Направленная внутриклеточная доставка биологически активного комплекса обеспечивается за счет включенных в молекулярные структуры заявляемых соединений сахаридных радикалов. Сахаридный радикал может быть моносахаридом или содержать до 6-ти звеньев сахаров, при этом в качестве концевого невосстанавливающего сахара, связанного в положении С-1 углерод, сахаридный радикал должен содержать или маннозу, или фукозу, или N-ацетилглюкозамин, которые за счет своей способности к взаимодействию со специфическими мембранными рецепторами клеток обеспечивают транспорт молекул вещества во внутрь указанных клеток.

Мостиковая группа в заявляемых соединениях представляет собой алифатический углеводород с числом атомов углерода в цепи от 1 до 6. Ковалентное присоединение мостиковой группы к сахаридному радикалу может быть реализовано посредством любой известной реакционно-возможной связи, например посредством простой эфирной связи. То же самое касается и присоединения мостиковой группы к металлоцену, например возможно осуществить присоединение посредством сложноэфирной связи.

Полученные металлоценовые производные сахаров способны к мицеллообразованию в водных растворах, при этом металлорганическая часть молекулы находится внутри мицеллы, благодаря чему в процессе транспортировки к клеткам - мишеням металлоорганическая часть молекулы не вступает в контакт с органическими субстратами клеток и тканей. Образованию мицелл способствует линейная ориентация углеводородной цепи мостиковой группы, обусловленная ее ковалентной связью в положении С-1 углерод сахаридного радикала.

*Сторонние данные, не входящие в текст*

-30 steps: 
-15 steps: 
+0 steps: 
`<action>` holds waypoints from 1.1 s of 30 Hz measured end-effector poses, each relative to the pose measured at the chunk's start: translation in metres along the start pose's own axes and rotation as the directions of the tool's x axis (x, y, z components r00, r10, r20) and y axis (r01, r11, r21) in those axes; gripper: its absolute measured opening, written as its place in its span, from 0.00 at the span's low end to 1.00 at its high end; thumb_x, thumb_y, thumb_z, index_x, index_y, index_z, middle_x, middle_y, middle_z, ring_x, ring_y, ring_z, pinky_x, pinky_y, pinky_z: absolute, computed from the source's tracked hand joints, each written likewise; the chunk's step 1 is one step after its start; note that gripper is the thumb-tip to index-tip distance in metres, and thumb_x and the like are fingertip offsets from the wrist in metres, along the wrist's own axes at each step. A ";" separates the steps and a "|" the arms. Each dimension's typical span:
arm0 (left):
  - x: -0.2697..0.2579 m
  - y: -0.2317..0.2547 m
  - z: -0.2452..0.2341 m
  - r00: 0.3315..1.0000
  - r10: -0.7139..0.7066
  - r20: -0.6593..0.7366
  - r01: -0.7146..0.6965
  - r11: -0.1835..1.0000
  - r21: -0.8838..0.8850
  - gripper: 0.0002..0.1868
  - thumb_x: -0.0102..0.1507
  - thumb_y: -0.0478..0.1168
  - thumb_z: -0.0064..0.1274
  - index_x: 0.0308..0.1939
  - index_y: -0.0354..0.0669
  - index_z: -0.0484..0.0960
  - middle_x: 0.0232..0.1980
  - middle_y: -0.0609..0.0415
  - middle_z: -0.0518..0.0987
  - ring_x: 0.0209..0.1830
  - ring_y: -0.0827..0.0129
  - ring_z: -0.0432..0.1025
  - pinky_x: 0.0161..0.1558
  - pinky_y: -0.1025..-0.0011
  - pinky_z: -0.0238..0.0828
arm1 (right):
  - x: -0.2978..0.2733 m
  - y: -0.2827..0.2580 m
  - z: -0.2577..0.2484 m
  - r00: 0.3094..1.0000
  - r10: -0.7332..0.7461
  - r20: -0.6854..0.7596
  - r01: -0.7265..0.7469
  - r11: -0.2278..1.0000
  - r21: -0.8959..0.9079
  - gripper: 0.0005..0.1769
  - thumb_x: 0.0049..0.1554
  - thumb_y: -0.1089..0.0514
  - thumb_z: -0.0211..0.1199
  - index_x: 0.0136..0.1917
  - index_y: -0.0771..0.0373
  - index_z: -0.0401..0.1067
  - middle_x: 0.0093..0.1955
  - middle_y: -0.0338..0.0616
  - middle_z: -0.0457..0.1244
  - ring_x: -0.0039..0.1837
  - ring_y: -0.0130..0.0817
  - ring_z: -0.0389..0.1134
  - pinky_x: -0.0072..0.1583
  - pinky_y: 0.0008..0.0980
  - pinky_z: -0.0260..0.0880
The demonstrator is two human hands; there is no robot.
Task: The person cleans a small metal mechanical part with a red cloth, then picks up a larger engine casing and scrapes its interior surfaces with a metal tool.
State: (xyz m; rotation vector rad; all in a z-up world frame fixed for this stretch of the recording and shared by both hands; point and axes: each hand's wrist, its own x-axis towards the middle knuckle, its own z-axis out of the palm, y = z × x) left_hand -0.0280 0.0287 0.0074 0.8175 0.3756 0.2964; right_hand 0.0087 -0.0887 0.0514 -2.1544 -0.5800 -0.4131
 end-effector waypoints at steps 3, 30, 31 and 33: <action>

После прохождения через мембрану фаголизосомы происходит распад мицеллы, и редокс-активный металлоцен включается в процессы свободнорадикального окисления.

Задача по созданию средства для активации киллинга микроорганизмов, локализованных внутриклеточно, решена авторами изобретения путем использования в качестве активного ингредиента средства любого из группы заявленных соединений или их смеси, в частности соединения по п.4.

Указанное средство может также включать носитель и другие функциональные добавки (стабилизаторы, консерванты и прочее).

В частности, средство может быть приготовлено в виде коллоидного раствора в водно-этанольной смеси, причем количественное соотношение указанных компонентов определяет размер мицелл.

На фиг. 1 приведена структурная формула представителя группы заявляемых соединений - соединения FM1.

На фиг.2 представлена диаграмма, демонстрирующая активацию внутриклеточного киллинга дрожжевых клеток под влиянием соединения FM1.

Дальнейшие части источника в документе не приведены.